■ **Problem requirements**
Scan the data below and work out how many of its lines contain the word "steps". Give only that number.

■ **Given information**
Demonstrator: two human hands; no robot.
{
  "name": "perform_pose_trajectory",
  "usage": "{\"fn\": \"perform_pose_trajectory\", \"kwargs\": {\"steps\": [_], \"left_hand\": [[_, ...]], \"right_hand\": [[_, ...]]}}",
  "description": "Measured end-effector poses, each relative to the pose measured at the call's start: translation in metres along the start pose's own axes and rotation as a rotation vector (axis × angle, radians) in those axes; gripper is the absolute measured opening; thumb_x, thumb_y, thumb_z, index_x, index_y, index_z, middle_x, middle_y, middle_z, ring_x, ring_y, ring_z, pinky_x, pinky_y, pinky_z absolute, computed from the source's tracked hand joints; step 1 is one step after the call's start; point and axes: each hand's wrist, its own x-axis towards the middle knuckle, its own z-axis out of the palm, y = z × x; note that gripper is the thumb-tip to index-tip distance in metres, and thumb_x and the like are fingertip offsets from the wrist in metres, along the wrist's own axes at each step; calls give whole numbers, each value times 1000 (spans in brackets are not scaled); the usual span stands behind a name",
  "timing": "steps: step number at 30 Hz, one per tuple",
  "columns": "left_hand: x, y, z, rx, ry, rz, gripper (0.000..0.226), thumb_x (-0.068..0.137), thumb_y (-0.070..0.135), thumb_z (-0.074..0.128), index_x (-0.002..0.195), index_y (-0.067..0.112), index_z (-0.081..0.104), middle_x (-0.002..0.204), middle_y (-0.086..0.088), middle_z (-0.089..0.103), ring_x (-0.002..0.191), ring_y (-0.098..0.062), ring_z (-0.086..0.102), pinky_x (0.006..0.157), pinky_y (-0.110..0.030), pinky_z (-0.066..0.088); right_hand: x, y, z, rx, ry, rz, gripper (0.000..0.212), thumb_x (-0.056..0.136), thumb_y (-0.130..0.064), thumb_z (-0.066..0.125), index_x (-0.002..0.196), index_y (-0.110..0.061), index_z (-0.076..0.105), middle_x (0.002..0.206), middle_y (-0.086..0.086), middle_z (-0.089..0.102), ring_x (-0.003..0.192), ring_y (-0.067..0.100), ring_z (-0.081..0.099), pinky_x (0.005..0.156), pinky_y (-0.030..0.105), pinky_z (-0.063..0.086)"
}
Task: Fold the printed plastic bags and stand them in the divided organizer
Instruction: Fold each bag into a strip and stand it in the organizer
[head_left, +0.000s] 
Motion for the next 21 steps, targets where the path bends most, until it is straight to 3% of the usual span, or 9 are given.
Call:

■ **The answer**
3